Besides the plasma membrane and nucleus, Dp71d and Dp71f group isoforms have been observed in the Golgi apparatus and Dp71d in the neurofilament cytoskeleton [152]. Dp71d group isoforms are also reported to be localised in microsomes and a Dp71f-like protein is expressed in mitochondria of mdx3cv mice [162].

Taken together, RNA processing is important for the correct localisation and function of dystrophin in the brain with the C-terminal end in particular determining the location and thus function of each isoform.

Adhesion

Given Dp71 isoforms are differentially expressed and localised during neuronal differentiation and the apparent role of Dp71 in signalling during neuronal differentiation, it is unsurprising a role for Dp71 in adhesion has been described given that adhesion and differentiation are closely linked.

The DAPC is known to interact with the integrin adhesion system including proteins such as the integrins, viniculin, talin, paxillin and focal adhesion kinase (FAK); evidence now links Dp71 with cell adhesion in the brain [3]. In the glioblastoma cell line, U-373 MG Garcia-Tovar et al. showed a Dp71f group isoform localised to the focal complex and leading borders of lamellipodia where it co-localises with vinculin, β1-integrin and α-actinin [163]. Dp71fΔ71-74 and Dp71dΔ71-74 also appear to be involved in the remodelling of the platelet cytoskeleton where in mdx3cv mice thrombin-mediated platelet adhesion is impaired [3, 164]. Dp71fΔ71 binds to the adhesion complex in PC12 cells, associating with FAK, β1-integrin, actin, talin and α-actinin (Fig. 5) [165, 166]. The depletion of Dp71 results in a reduction of β1-integrin adhesion complex components and deficient adhesion to laminin [166]. Cerna et al. further demonstrate that Dp71fΔ71 binds directly to FAK and β1-integrin, thus Dp71 is a structural component of the β1-integrin adhesion complex in PC12 cells required for correct function and/or assembly and stability [166]. Interestingly, in the study by Cerna, β-dystroglycan was not detected in immunoprecipitates of β1-integrin and FAK suggesting the binding of β-dystroglycan to Dp71 is out of the context of the adhesion complex.
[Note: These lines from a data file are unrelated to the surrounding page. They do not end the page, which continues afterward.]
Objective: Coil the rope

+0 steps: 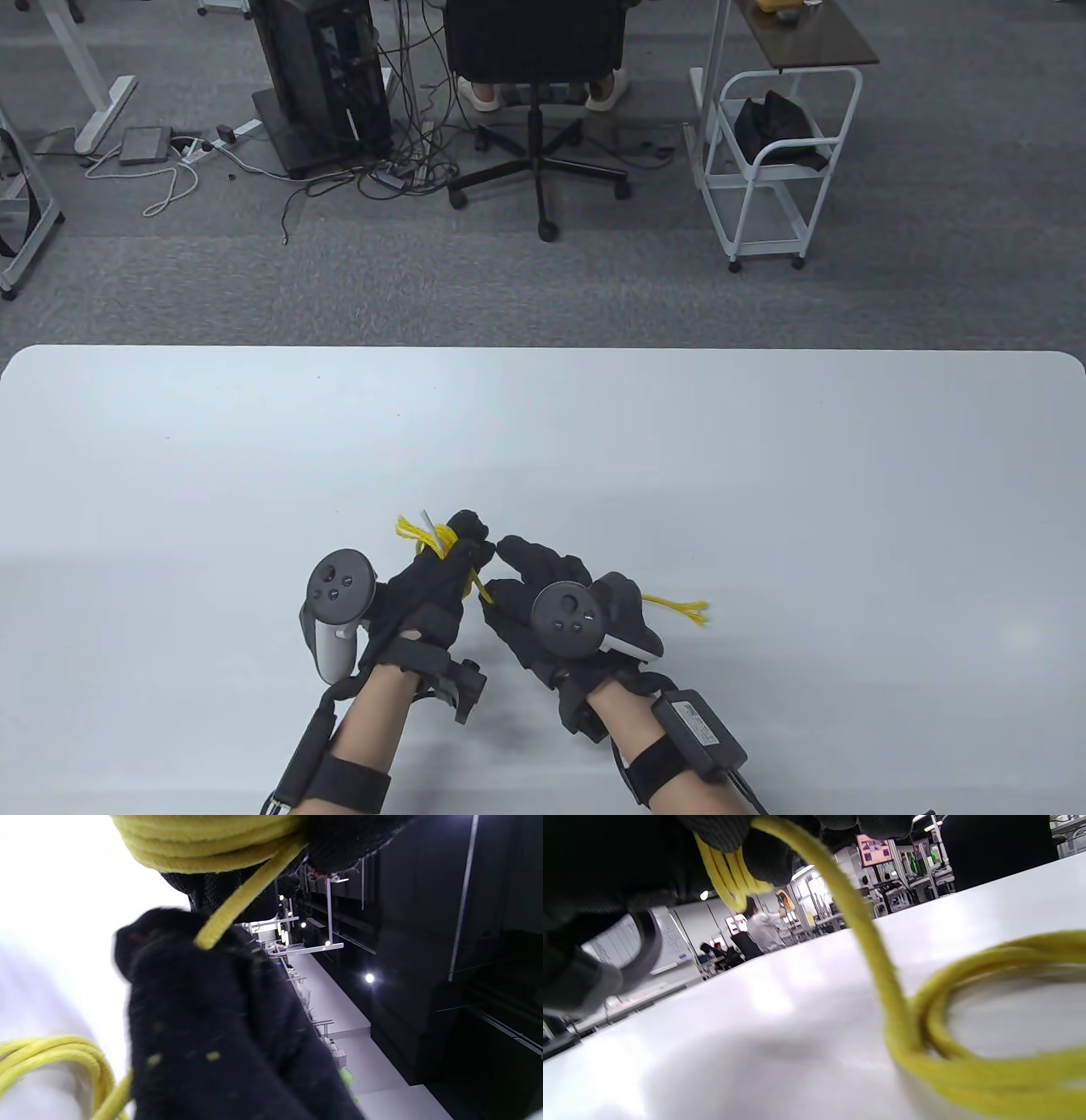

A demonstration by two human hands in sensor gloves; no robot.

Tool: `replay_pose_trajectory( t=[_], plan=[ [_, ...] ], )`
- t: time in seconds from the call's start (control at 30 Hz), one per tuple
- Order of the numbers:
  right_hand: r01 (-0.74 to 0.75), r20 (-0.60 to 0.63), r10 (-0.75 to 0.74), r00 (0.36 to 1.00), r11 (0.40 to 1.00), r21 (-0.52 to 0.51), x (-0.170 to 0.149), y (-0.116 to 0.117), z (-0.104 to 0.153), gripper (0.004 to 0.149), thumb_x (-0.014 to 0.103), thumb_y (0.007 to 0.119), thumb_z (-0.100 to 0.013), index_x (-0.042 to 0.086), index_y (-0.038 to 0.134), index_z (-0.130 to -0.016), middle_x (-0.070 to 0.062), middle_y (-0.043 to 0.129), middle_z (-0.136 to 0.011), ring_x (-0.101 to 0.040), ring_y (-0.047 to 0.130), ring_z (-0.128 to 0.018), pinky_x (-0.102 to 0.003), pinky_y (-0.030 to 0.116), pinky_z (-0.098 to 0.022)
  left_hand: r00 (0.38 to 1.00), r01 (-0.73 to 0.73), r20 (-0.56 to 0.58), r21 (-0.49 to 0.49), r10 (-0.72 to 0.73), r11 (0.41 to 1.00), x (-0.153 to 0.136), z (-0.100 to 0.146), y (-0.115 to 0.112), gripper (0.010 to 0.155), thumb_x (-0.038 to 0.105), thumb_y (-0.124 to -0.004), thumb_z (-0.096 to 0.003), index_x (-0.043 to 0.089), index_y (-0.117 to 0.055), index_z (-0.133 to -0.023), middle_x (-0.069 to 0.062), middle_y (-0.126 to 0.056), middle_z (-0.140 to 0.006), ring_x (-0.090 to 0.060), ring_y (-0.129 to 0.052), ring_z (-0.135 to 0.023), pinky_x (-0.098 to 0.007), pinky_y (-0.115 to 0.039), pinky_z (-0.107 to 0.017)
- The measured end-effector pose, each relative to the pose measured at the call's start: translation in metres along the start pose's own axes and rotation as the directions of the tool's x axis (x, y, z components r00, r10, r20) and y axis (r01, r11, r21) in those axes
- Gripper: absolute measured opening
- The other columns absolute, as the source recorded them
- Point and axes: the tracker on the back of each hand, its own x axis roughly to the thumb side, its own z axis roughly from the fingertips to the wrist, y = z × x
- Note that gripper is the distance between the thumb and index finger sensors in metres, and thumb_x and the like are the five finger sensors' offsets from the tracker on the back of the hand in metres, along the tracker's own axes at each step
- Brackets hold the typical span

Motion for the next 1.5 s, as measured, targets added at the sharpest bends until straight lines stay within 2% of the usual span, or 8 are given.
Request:
replay_pose_trajectory(
  t=[0.2, 0.33, 0.43, 0.77, 0.97, 1.17, 1.4, 1.5],
  plan=[
    [-0.010, -0.027, 0.011, 1.000, 0.999, 0.036, -0.005, 0.003, -0.001, 0.041, 0.039, 0.064, -0.061, 0.018, 0.069, -0.096, -0.024, 0.029, -0.117, -0.056, 0.044, -0.100, -0.077, 0.041, -0.066, 0.994, -0.075, 0.079, -0.026, 0.077, 0.997, 0.002, 0.000, 0.000, 0.054, 0.042, -0.061, -0.0620, 0.022, -0.058, -0.112, -0.012, -0.065, -0.117, -0.030, -0.082, -0.100, -0.037, -0.067, -0.074],
    [0.001, -0.030, 0.001, 1.000, 0.998, 0.056, -0.008, 0.002, -0.002, 0.041, 0.039, 0.064, -0.061, 0.018, 0.068, -0.097, -0.024, 0.031, -0.117, -0.056, 0.045, -0.100, -0.077, 0.041, -0.067, 0.970, -0.208, 0.103, -0.099, 0.218, 0.973, 0.001, 0.000, -0.007, 0.055, 0.044, -0.059, -0.0619, 0.022, -0.058, -0.112, -0.013, -0.067, -0.116, -0.029, -0.085, -0.099, -0.036, -0.070, -0.073],
    [0.014, -0.040, -0.012, 0.999, 0.998, 0.053, -0.012, 0.001, -0.002, 0.041, 0.039, 0.064, -0.061, 0.018, 0.068, -0.097, -0.024, 0.031, -0.117, -0.056, 0.045, -0.100, -0.078, 0.041, -0.066, 0.952, -0.274, 0.097, -0.161, 0.292, 0.948, 0.001, -0.001, -0.012, 0.055, 0.046, -0.058, -0.0615, 0.020, -0.063, -0.110, -0.014, -0.076, -0.111, -0.027, -0.093, -0.092, -0.034, -0.076, -0.069],
    [0.062, -0.084, -0.064, 0.994, 0.998, -0.026, -0.031, -0.014, 0.002, 0.042, 0.039, 0.066, -0.060, 0.018, 0.069, -0.096, -0.023, 0.035, -0.117, -0.055, 0.048, -0.100, -0.078, 0.042, -0.066, 0.952, -0.264, 0.076, -0.283, 0.296, 0.922, 0.000, -0.005, -0.020, 0.055, 0.052, -0.059, -0.0609, 0.018, -0.085, -0.096, -0.015, -0.101, -0.087, -0.025, -0.110, -0.063, -0.033, -0.086, -0.052],
    [0.061, -0.110, -0.071, 0.991, 0.994, -0.087, -0.041, -0.024, 0.006, 0.041, 0.039, 0.068, -0.059, 0.018, 0.070, -0.095, -0.022, 0.039, -0.117, -0.054, 0.051, -0.100, -0.078, 0.043, -0.066, 0.980, -0.183, -0.016, -0.469, 0.199, 0.864, -0.003, -0.008, -0.030, 0.059, 0.053, -0.055, -0.0619, 0.017, -0.088, -0.094, -0.016, -0.102, -0.085, -0.027, -0.110, -0.061, -0.035, -0.085, -0.051],
    [0.142, -0.116, -0.157, 0.981, 0.981, -0.129, -0.048, -0.029, 0.008, 0.041, 0.038, 0.069, -0.059, 0.017, 0.069, -0.095, -0.022, 0.042, -0.116, -0.054, 0.055, -0.099, -0.077, 0.044, -0.066, 0.992, -0.123, -0.055, -0.564, 0.111, 0.817, -0.004, -0.009, -0.037, 0.059, 0.053, -0.054, -0.0624, 0.017, -0.089, -0.093, -0.017, -0.102, -0.085, -0.029, -0.110, -0.062, -0.036, -0.085, -0.051],
    [0.221, -0.080, -0.237, 0.968, 0.961, -0.169, -0.044, -0.030, 0.007, 0.041, 0.038, 0.069, -0.059, 0.016, 0.069, -0.094, -0.022, 0.045, -0.115, -0.053, 0.057, -0.098, -0.077, 0.045, -0.066, 0.994, -0.021, -0.100, -0.594, -0.048, 0.804, -0.008, -0.008, -0.039, 0.061, 0.051, -0.051, -0.0632, 0.014, -0.089, -0.094, -0.020, -0.100, -0.088, -0.032, -0.108, -0.064, -0.039, -0.083, -0.053],
    [0.231, -0.044, -0.243, 0.969, 0.955, -0.186, -0.036, -0.029, 0.007, 0.042, 0.038, 0.069, -0.060, 0.015, 0.069, -0.094, -0.022, 0.045, -0.115, -0.053, 0.059, -0.097, -0.077, 0.045, -0.066, 0.988, 0.018, -0.119, -0.554, -0.101, 0.832, -0.009, -0.007, -0.037, 0.063, 0.050, -0.049, -0.0634, 0.013, -0.086, -0.097, -0.022, -0.097, -0.091, -0.034, -0.106, -0.067, -0.040, -0.082, -0.055]
  ],
)
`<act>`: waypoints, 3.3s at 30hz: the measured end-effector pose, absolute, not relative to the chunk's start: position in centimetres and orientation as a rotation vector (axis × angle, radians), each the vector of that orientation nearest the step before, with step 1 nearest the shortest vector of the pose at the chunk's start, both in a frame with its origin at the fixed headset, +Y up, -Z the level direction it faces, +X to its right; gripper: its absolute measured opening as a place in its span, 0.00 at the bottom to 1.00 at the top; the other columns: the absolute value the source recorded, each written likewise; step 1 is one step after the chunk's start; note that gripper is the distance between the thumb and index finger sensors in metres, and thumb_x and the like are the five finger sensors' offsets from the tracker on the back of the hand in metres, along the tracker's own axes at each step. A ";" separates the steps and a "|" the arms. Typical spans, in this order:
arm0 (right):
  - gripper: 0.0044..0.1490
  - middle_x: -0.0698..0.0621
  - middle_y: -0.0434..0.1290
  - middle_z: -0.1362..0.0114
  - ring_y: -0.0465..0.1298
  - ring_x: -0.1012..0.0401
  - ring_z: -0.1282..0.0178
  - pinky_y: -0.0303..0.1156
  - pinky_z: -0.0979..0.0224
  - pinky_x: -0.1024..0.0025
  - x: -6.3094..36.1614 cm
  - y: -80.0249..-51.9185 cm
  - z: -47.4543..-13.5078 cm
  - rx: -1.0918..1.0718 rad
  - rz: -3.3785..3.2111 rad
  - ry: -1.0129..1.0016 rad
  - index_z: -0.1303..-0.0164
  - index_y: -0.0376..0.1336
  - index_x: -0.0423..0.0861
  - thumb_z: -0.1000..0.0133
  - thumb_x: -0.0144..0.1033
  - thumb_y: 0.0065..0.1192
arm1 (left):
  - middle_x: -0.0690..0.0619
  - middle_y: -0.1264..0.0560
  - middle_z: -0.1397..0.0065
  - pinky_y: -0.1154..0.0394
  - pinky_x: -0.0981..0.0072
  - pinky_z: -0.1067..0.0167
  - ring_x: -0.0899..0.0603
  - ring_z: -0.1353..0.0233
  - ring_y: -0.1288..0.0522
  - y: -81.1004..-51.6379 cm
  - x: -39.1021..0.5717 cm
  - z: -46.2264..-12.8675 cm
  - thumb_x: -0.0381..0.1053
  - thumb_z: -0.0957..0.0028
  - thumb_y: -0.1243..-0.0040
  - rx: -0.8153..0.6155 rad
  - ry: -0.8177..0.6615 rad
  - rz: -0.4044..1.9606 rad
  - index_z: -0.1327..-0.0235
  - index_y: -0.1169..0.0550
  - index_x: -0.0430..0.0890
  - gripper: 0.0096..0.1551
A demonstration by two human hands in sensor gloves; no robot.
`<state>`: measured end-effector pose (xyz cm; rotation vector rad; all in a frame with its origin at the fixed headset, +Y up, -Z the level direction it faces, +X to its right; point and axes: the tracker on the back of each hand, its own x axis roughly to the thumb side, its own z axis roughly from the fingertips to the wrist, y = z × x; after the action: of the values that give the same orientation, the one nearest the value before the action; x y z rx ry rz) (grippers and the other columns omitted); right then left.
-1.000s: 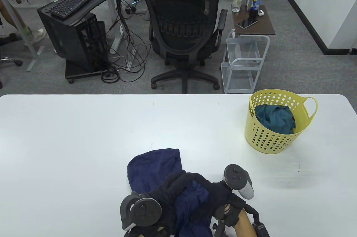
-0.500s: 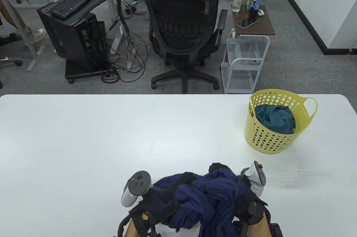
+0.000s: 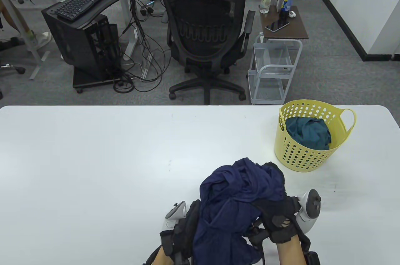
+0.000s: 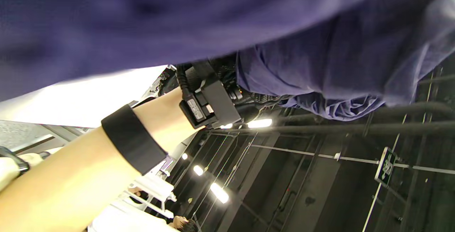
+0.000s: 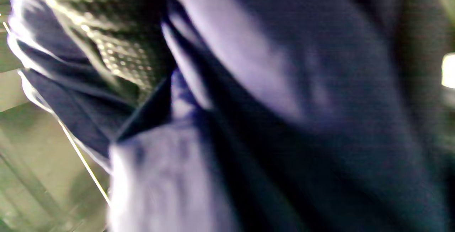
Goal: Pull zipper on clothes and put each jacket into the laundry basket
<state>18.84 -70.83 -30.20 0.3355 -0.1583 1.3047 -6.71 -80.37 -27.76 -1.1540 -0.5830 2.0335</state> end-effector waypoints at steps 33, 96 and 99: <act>0.39 0.52 0.65 0.17 0.76 0.49 0.24 0.77 0.30 0.56 13.4 -68.6 -28.7 0.706 1.482 0.012 0.28 0.64 0.55 0.49 0.50 0.79 | 0.58 0.36 0.19 0.16 0.50 0.42 0.42 0.34 0.17 -73.1 -17.8 -29.0 0.58 0.53 0.26 -0.249 -0.395 1.937 0.27 0.57 0.75 0.59; 0.43 0.57 0.57 0.10 0.53 0.41 0.13 0.48 0.21 0.32 27.0 -57.0 -39.0 -0.399 2.850 -0.484 0.20 0.56 0.62 0.46 0.67 0.54 | 0.54 0.39 0.17 0.42 0.39 0.29 0.39 0.18 0.48 -74.2 -20.3 -30.5 0.72 0.54 0.42 0.127 -0.044 0.753 0.24 0.45 0.67 0.45; 0.43 0.57 0.55 0.09 0.51 0.40 0.12 0.48 0.21 0.31 23.8 -57.4 -35.5 -0.221 2.842 -0.434 0.19 0.56 0.63 0.46 0.67 0.54 | 0.54 0.39 0.16 0.42 0.39 0.29 0.39 0.18 0.48 -74.2 -19.8 -30.5 0.72 0.54 0.42 0.120 -0.060 0.703 0.24 0.45 0.67 0.45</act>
<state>23.81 -57.41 -35.46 -0.2212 -0.4335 2.8424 -19.83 -74.22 -30.52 0.1202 -0.0596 0.7030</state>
Adhesion, neurite outgrowth and differentiation are closely linked, it is proposed that the deficient adhesion activity of Dp71fΔ71-depleted PC12 cells is responsible for their lack of NGF-induced neurite outgrowth [3, 147]. Cerna et al. proposed a model which we update in Fig. 5 of how Dp71fΔ71 associates with the β1-integrin adhesion complex. Its association with α-actinin suggests crosstalk between the Dp71-containing DAPC and the adhesion complex with Dp71 conferring stability [166]. Such intricate functions require investigation in DMD and human-derived model systems.

Cell Division

Dp71 depletion studies in PC12 cells have revealed a role in cell division. Dp71-depleted cells have reduced growth with a delay in G0/G1 transition and an increase in apoptosis during nocodazole-induced mitotic arrest [167]. Dp71 localises with lamin B1 and β-dystroglycan (which are involved in cell division, [168, 169]) at the mitotic spindle poles, cleavage furrow and midbody, these proteins are reduced at these sites upon Dp71 depletion in PC12 cells [167]. Dp71 is therefore considered a component of the mitotic spindle and cytokinesis protein complexes and could modulate the cell division cycle through interactions with lamin B1 and β-dystroglycan (Fig. 5). Based on the antibodies used and knowledge of Dp71 isoform expression in PC12 cells, the Dp71dΔ71 splice variant with predominant nuclear localisation and an intact exon 78 is implicated here.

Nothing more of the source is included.